You'll be familar with the stereotypes surrounding a career in coding, but like most sterotypes, in reality they don't hold up, particularly if you're of the opinion that a career in coding means sitting at a desk all day just writing lines of code.
Roles which require coding skills are rarely, if ever like the situation described above and so if you're considering coding as a career then it's important to be aware of the other skills which you'll need to have or develop to succeed in this type of career.
Agile methodoligies used by software developers, engineers and programmers require lots of communication, between different business areas, teams and individuals, you'll need to check in on a regular basis on the projects you're working on and you'll work on planning, refining and take part in retrospectives. In fact most roles which require coding skills also require pretty much constant communication about things that are going wrong, things that are going right and everything in between.
You might think these two skills are polar opposites but they're two very common attributes of successful developers. When coding, even the simplest of errors can lead to an issue and this is where the ability to problem solve and apply logical structured thinking is beneficial, but at the same time you'll be expected to think 'outside the box' when it comes to coding too. Creative curious minds are the starting point for innovative solutions and answers to problems which is exactly what you'll be expected to do as a developer or engineer.

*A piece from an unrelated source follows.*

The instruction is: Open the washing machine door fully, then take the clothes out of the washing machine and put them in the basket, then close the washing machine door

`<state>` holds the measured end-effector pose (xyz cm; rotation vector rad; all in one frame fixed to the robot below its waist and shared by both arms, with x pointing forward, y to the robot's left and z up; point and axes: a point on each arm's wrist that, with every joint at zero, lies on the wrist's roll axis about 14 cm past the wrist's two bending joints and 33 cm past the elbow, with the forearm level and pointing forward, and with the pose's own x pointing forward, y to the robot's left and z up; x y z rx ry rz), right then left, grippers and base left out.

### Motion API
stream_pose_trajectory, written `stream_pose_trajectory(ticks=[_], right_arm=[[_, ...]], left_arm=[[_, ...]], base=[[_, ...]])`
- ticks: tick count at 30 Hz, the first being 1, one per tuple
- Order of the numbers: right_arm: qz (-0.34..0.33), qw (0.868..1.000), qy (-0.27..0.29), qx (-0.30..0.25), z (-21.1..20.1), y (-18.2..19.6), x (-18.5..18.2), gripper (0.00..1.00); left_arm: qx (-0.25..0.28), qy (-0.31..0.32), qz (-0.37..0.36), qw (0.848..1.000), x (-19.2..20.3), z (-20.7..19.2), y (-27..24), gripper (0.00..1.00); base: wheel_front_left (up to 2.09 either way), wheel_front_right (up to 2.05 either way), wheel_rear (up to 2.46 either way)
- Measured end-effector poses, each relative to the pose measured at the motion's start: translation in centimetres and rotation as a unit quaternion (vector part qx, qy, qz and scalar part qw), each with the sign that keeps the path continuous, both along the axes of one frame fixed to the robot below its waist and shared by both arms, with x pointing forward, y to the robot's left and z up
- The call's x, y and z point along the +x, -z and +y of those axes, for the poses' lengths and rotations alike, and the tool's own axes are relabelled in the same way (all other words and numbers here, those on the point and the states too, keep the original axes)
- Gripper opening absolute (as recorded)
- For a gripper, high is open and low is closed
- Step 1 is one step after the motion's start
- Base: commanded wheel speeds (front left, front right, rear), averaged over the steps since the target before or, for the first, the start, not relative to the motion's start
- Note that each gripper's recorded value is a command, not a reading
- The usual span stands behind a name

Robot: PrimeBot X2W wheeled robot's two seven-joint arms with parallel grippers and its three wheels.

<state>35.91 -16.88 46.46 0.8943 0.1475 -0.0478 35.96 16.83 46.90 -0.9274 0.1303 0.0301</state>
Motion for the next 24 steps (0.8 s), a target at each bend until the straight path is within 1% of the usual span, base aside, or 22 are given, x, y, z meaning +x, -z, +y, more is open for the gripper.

Technology moves fast and so to succeed in a coding career you'll need to be committed to learning, of course self development is an important aspect in any career but it's rare you'll find such levels of self-learning still taking place within other career paths.
Even the most experienced programmers, developers and engineers continue to self educate and continously develop new skills and it has an added bonus too. The tech community is rife with people who want to share or 'teach' skills and it's an important skill to have as a developer, as at some point in your career you'll almost certainly be expected to teach a peer how to do something or solve a problem.
A person with sought after technical skills who is also business savvy is a great asset. Understanding your position in a business and most importantly what you can do to help that business meet its' goals and contribute to the bottom line can be critical to progressing through your career in coding.
The Tech Skills gap isnt just a soundbite, the need for individuals with coding skills to help drive businesses forward is a very real one, so to stand out from the crowd it's essential to hone these sought after skills.